# Key Account Manager (Hospitality) salary hints and tips?



## Snobi (Jan 17, 2009)

I am applying for a role as KAM within Hospitality. I have extensive and several years of experience in this area and is wondering what salary levels I can expect here?

In adverts for KAM's but in other business areas the range is between AED 15' to 25' 

I am new to the 'package' market, so any hints and tips on how to think would be great. For example, is the salary mentioned in the adverts usually the total or is it before negotiating the package deal? I'm a bit lost in the calculations...

Thank you,
/S


----------



## gearhead (Jan 6, 2009)

Hi,

The salaries mentioned in ads are usually whats on offer and there remains little room for negotiations later on. one of the rationale the HR dept will give you is that - had they advertised for a higher / lower salary (than what was advetised) then they'd have received a different pool of applicants alltogether.

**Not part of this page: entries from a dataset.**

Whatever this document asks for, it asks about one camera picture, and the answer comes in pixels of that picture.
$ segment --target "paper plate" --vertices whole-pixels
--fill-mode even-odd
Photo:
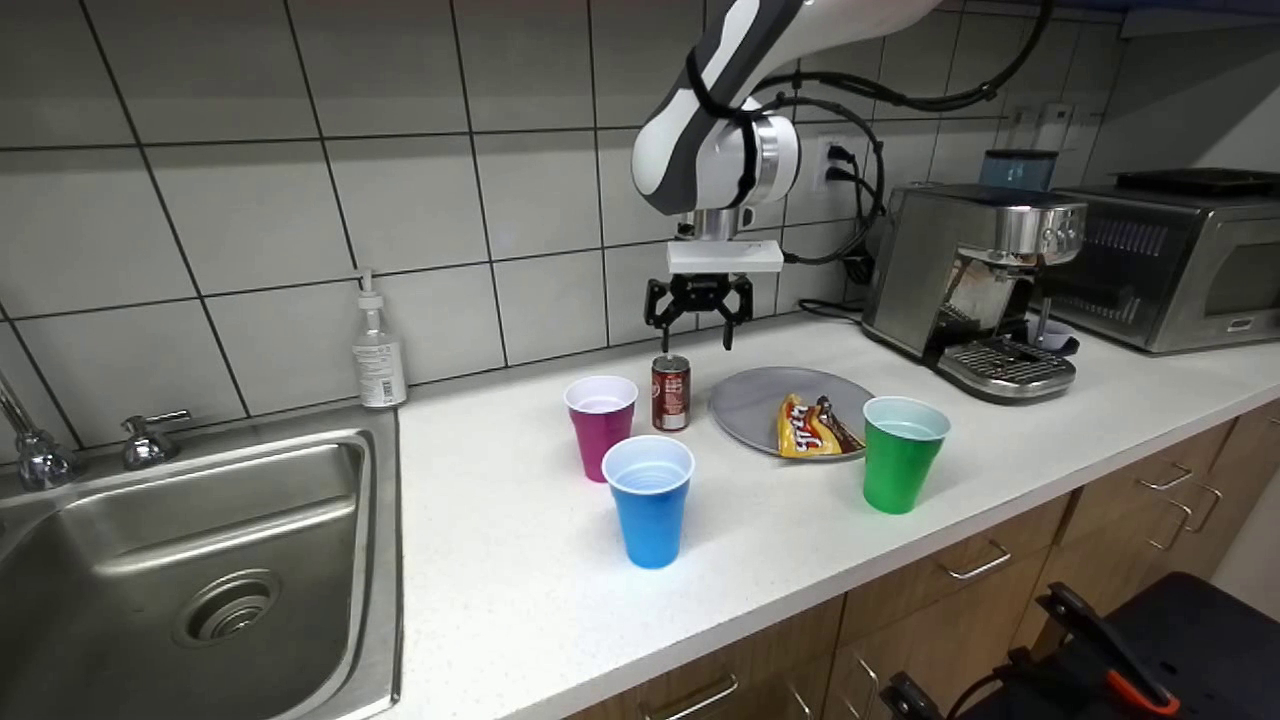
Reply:
[[[826,396],[847,436],[862,441],[862,404],[873,400],[873,390],[844,376],[813,373],[813,368],[753,368],[753,373],[727,376],[713,390],[713,414],[725,428],[725,436],[763,457],[776,457],[770,414],[787,390],[803,396],[803,404],[813,404],[815,396]],[[844,457],[821,457],[798,463],[840,463],[857,457],[862,450],[857,448]]]

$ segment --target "stainless steel sink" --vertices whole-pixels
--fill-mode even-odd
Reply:
[[[114,468],[0,495],[0,715],[255,720],[390,705],[395,414],[221,428],[160,468]]]

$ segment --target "white countertop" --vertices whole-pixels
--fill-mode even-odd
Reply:
[[[562,715],[753,637],[1107,468],[1280,396],[1280,344],[1135,354],[1083,340],[1061,400],[998,407],[873,344],[847,319],[766,319],[677,340],[693,360],[682,550],[623,558],[612,495],[578,475],[562,386],[653,344],[415,390],[401,411],[403,692],[395,720]],[[742,368],[821,368],[952,414],[908,515],[861,498],[861,463],[779,463],[727,441],[708,396]]]

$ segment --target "soap dispenser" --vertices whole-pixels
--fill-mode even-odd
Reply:
[[[373,273],[360,273],[360,340],[357,340],[357,378],[364,407],[403,404],[403,360],[395,332],[383,327],[383,297],[373,293]]]

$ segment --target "espresso machine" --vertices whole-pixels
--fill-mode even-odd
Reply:
[[[1072,340],[1046,322],[1040,269],[1083,245],[1083,205],[1053,191],[902,188],[874,250],[868,334],[982,400],[1068,390]]]

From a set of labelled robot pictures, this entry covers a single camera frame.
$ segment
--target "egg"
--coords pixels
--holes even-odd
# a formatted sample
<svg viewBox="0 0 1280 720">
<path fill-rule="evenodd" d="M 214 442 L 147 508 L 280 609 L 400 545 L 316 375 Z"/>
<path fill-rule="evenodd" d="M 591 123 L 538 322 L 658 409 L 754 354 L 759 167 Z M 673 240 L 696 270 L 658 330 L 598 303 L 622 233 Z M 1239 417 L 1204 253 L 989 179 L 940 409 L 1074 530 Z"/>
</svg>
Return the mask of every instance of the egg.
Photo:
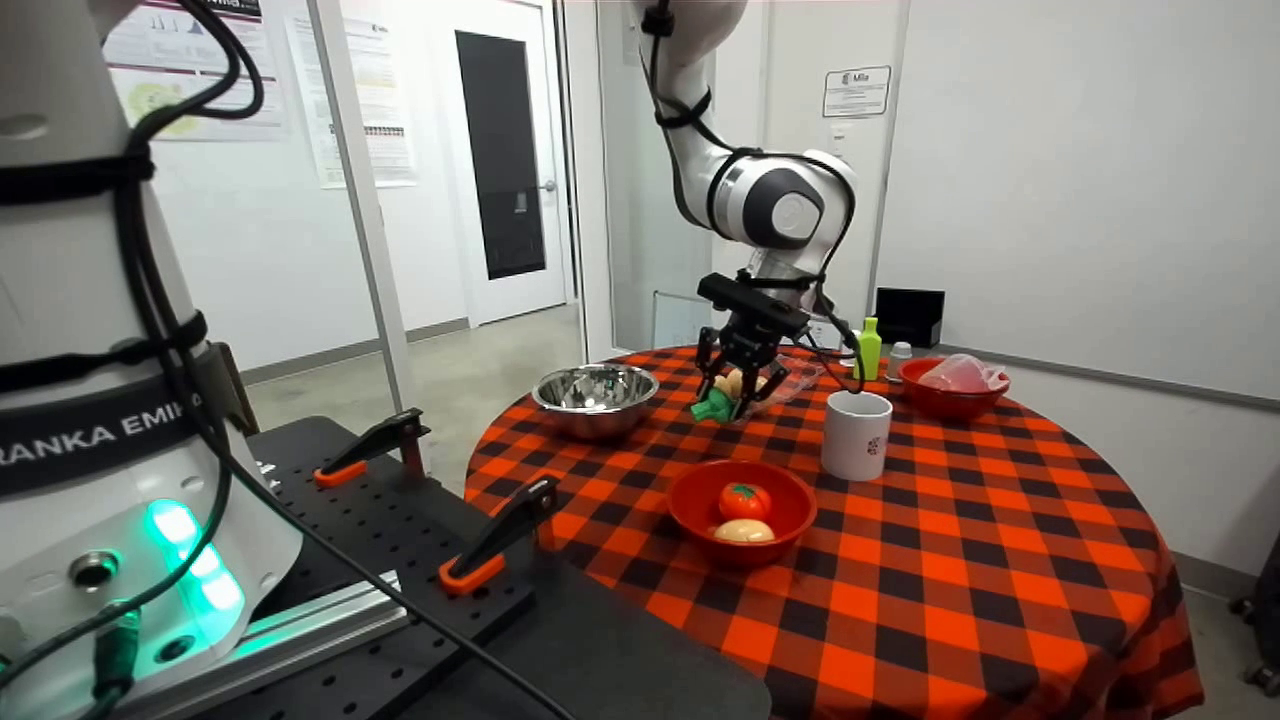
<svg viewBox="0 0 1280 720">
<path fill-rule="evenodd" d="M 765 520 L 728 520 L 716 529 L 719 545 L 770 545 L 770 529 Z"/>
</svg>

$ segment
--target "paper cup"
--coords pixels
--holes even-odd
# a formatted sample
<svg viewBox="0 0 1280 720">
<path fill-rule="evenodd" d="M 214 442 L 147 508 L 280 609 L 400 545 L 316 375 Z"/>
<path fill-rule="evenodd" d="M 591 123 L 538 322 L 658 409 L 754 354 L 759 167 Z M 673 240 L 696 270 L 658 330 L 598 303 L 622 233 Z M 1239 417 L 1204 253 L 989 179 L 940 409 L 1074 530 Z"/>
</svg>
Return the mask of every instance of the paper cup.
<svg viewBox="0 0 1280 720">
<path fill-rule="evenodd" d="M 822 419 L 822 472 L 874 480 L 884 472 L 892 402 L 872 390 L 831 390 Z"/>
</svg>

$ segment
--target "white robot body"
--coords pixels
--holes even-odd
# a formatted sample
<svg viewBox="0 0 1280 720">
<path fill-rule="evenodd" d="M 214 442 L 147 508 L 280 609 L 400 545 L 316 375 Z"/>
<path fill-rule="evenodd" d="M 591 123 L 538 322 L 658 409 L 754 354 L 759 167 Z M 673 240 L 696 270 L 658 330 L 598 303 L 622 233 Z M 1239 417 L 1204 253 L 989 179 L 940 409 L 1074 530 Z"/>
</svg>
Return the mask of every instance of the white robot body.
<svg viewBox="0 0 1280 720">
<path fill-rule="evenodd" d="M 101 21 L 114 0 L 4 0 L 0 4 L 0 171 L 123 150 L 127 126 L 101 59 Z M 155 199 L 147 237 L 181 320 L 190 299 L 174 270 Z M 112 194 L 0 203 L 0 366 L 112 352 L 145 340 L 114 247 Z M 95 394 L 160 382 L 160 364 L 102 364 L 61 382 L 0 390 L 0 654 L 21 660 L 41 639 L 160 583 L 183 556 L 219 482 L 219 461 L 198 434 L 41 482 L 43 461 L 67 461 L 127 434 L 181 425 L 174 398 L 127 417 L 75 425 Z M 55 430 L 30 430 L 43 409 Z M 301 530 L 230 487 L 210 546 L 140 611 L 136 687 L 162 687 L 219 662 L 252 609 L 294 564 Z M 75 717 L 93 703 L 93 633 L 0 692 L 0 717 Z"/>
</svg>

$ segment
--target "door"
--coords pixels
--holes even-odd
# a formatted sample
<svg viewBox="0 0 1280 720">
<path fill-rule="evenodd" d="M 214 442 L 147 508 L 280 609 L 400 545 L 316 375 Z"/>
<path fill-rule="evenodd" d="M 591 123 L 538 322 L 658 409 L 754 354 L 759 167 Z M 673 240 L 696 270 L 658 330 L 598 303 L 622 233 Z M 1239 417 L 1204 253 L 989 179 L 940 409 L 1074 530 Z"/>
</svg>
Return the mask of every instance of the door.
<svg viewBox="0 0 1280 720">
<path fill-rule="evenodd" d="M 568 299 L 568 224 L 559 167 L 559 103 L 551 83 L 547 4 L 457 4 L 457 62 L 465 95 L 471 322 Z"/>
</svg>

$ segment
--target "white wall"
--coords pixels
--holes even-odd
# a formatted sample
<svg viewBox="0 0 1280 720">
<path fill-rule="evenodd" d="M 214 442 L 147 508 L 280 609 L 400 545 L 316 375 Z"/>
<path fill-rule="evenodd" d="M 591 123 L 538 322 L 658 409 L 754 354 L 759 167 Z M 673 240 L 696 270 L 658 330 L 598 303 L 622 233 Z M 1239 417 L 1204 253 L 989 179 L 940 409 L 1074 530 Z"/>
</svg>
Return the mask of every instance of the white wall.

For salaries in your field do check bayt, monster etc. to get an idea. also the hospitality sector in dubai is facing tough times with many big hotels running at half occupancy for the first time and if the analysts are to be believed, things could go further down hill in 2009. so tread carefully.

might be a good idea to check out qatar and bahrain for prospects.




Snobi said:


> I am applying for a role as KAM within Hospitality. I have extensive and several years of experience in this area and is wondering what salary levels I can expect here?
> 
> In adverts for KAM's but in other business areas the range is between AED 15' to 25'
> 
> ...


----------